Key takeaways from the meeting notes:
1. Acronis warned about the exploitation of a critical-severity vulnerability (CVE-2023-45249) in its Cyber Infrastructure (ACI) product, which allows threat actors to execute arbitrary code remotely due to the use of default passwords.
2. The vulnerability impacts ACI releases before build 5.0.1-61, build 5.1.1-71, build 5.2.1-69, build 5.3.1-53, and build 5.4.4-132. Acronis released patches for this vulnerability in ACI versions 5.4 update 4.2, 5.2 update 1.3, 5.3 update 1.3, 5.0 update 1.4, and 5.1 update 1.2.
3. It was noted that the vulnerability is known to be exploited in the wild, and all customers are urged to apply the available patches as soon as possible.

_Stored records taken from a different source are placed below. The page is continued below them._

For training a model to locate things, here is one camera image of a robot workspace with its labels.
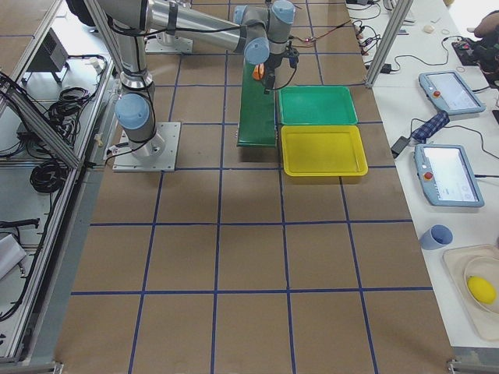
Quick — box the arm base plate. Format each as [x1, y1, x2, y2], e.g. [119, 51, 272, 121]
[145, 32, 193, 55]
[112, 122, 181, 172]

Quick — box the blue plastic cup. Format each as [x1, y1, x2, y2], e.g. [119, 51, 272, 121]
[419, 224, 454, 250]

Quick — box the orange cylinder with white text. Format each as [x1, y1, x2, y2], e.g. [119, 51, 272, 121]
[252, 64, 265, 81]

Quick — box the far teach pendant tablet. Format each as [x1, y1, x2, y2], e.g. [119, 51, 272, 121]
[418, 71, 486, 115]

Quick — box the blue folded umbrella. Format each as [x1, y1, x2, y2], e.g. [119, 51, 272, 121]
[411, 111, 450, 143]

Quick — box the near teach pendant tablet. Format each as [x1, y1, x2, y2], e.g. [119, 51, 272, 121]
[413, 144, 484, 207]

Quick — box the teach pendant tablet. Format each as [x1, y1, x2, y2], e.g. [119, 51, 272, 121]
[418, 71, 486, 115]
[413, 144, 484, 207]

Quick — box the beige tray with bowl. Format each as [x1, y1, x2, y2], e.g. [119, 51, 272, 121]
[443, 245, 498, 341]

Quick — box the yellow lemon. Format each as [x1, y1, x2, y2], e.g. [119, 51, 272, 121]
[467, 276, 497, 305]

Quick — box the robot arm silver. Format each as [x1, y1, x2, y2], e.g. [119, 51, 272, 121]
[67, 1, 298, 165]

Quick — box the yellow plastic tray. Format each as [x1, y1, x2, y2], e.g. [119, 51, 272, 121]
[281, 125, 368, 177]

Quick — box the aluminium frame post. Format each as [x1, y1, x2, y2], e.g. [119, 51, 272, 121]
[365, 0, 413, 88]

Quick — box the red black power cable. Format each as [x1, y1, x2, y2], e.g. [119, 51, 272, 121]
[290, 21, 352, 44]

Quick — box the black power adapter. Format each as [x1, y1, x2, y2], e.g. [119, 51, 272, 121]
[391, 136, 410, 159]

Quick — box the green plastic tray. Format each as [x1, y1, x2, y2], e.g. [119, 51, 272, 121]
[278, 86, 358, 125]

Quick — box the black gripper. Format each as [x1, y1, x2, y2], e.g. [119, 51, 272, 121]
[263, 42, 299, 94]

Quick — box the green conveyor belt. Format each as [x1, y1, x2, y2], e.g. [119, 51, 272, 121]
[237, 62, 277, 147]

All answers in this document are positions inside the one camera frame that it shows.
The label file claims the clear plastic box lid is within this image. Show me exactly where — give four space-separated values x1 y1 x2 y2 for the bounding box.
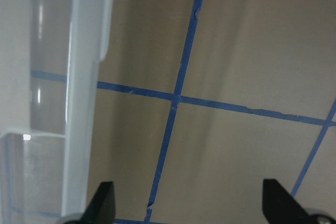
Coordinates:
1 0 113 223

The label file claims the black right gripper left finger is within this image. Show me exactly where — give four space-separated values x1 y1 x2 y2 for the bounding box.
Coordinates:
81 181 116 224

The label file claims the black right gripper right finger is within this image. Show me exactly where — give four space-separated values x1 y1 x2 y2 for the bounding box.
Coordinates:
262 179 310 224

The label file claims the clear plastic storage box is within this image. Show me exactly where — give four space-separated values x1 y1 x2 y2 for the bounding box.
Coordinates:
1 129 65 223

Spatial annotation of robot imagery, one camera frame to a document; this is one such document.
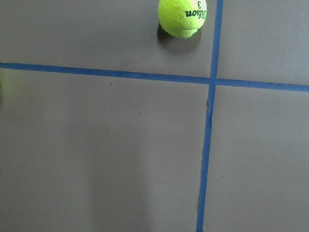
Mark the yellow tennis ball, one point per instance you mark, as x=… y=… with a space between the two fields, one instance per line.
x=1 y=86
x=182 y=18

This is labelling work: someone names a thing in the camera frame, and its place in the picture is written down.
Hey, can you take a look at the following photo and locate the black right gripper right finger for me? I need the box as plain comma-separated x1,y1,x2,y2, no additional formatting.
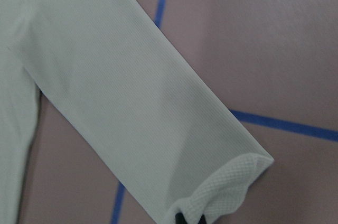
199,215,206,224

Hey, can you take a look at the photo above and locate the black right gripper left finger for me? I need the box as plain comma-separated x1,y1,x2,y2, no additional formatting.
175,212,183,224

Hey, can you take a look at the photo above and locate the green long sleeve shirt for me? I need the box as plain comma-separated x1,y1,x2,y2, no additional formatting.
1,0,274,223

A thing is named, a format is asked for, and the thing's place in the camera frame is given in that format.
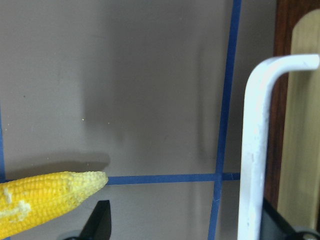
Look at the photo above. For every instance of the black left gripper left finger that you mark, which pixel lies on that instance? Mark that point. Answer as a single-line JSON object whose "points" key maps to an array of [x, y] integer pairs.
{"points": [[98, 225]]}

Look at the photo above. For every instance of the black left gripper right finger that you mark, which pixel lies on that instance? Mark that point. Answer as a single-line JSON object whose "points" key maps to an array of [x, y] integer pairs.
{"points": [[274, 226]]}

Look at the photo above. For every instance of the yellow corn cob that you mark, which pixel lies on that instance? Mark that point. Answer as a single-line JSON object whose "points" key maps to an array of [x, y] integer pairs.
{"points": [[32, 201]]}

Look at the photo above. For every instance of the dark brown wooden cabinet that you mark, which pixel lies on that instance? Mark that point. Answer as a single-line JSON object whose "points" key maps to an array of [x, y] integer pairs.
{"points": [[287, 15]]}

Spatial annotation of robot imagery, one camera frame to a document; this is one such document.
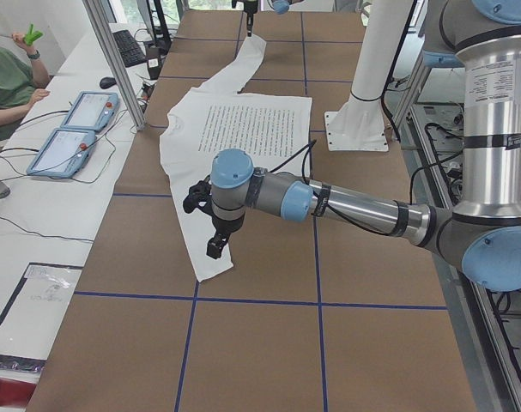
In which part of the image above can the upper blue teach pendant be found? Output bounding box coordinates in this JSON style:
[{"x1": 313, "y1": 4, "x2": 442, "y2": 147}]
[{"x1": 61, "y1": 91, "x2": 119, "y2": 132}]

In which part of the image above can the green plastic clamp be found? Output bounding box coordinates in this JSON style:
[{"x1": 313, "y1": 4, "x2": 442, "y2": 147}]
[{"x1": 23, "y1": 23, "x2": 44, "y2": 46}]

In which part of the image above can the lower blue teach pendant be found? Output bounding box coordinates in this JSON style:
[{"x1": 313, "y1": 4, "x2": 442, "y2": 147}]
[{"x1": 26, "y1": 128, "x2": 96, "y2": 179}]

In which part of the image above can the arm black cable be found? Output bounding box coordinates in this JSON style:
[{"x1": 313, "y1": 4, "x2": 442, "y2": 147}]
[{"x1": 268, "y1": 139, "x2": 415, "y2": 235}]

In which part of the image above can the aluminium frame post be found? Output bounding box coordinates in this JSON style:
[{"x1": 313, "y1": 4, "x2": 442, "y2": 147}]
[{"x1": 82, "y1": 0, "x2": 145, "y2": 130}]

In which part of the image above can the black computer mouse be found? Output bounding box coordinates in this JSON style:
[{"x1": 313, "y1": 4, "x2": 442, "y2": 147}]
[{"x1": 99, "y1": 76, "x2": 117, "y2": 89}]

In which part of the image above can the black keyboard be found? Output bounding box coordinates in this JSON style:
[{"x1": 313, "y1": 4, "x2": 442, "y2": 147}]
[{"x1": 112, "y1": 30, "x2": 146, "y2": 68}]

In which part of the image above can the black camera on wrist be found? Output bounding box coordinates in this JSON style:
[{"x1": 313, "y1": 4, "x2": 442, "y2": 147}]
[{"x1": 183, "y1": 180, "x2": 212, "y2": 215}]

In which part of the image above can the plastic document sleeve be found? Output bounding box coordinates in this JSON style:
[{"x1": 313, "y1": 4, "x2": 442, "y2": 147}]
[{"x1": 0, "y1": 262, "x2": 82, "y2": 374}]

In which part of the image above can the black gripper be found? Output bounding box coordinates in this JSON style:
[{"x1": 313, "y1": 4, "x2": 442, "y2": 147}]
[
  {"x1": 243, "y1": 0, "x2": 258, "y2": 37},
  {"x1": 207, "y1": 209, "x2": 245, "y2": 258}
]

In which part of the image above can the blue teach pendant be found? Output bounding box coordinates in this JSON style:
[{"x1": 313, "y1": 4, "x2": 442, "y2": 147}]
[
  {"x1": 26, "y1": 128, "x2": 96, "y2": 179},
  {"x1": 61, "y1": 91, "x2": 119, "y2": 132}
]

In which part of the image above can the person in green shirt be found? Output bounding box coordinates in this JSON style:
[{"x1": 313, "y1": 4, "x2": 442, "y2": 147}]
[{"x1": 0, "y1": 33, "x2": 51, "y2": 141}]

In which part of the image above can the white long-sleeve printed shirt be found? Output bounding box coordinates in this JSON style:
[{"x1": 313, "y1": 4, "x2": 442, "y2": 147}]
[{"x1": 160, "y1": 35, "x2": 312, "y2": 282}]

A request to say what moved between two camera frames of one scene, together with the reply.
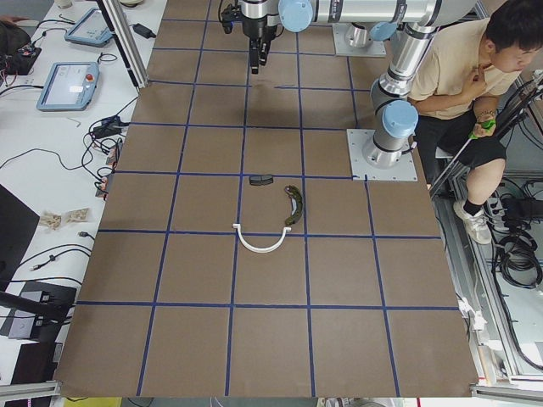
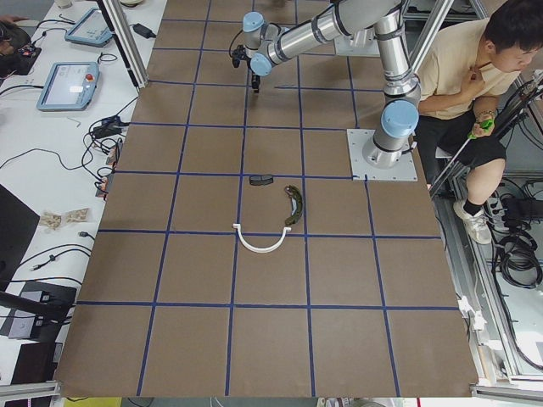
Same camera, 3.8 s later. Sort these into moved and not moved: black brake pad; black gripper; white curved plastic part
Moved: black gripper
Not moved: black brake pad; white curved plastic part

4. ACI is a multi-tenant, hyper-converged cyber protection platform that offers storage, compute, and virtualization capabilities to businesses and service providers.
5. Given the significance of ACI in enterprise environments, unpatched instances could have dire consequences if exploited.
6. Last year, there was an incident where a hacker published an archive file containing confidential data stolen from an Acronis customer’s account.
7. There are also related warnings about other vulnerabilities being exploited in the wild including Twilio Authy, Adobe Commerce, Apache HugeGraph, and Windows Event Log vulnerabilities.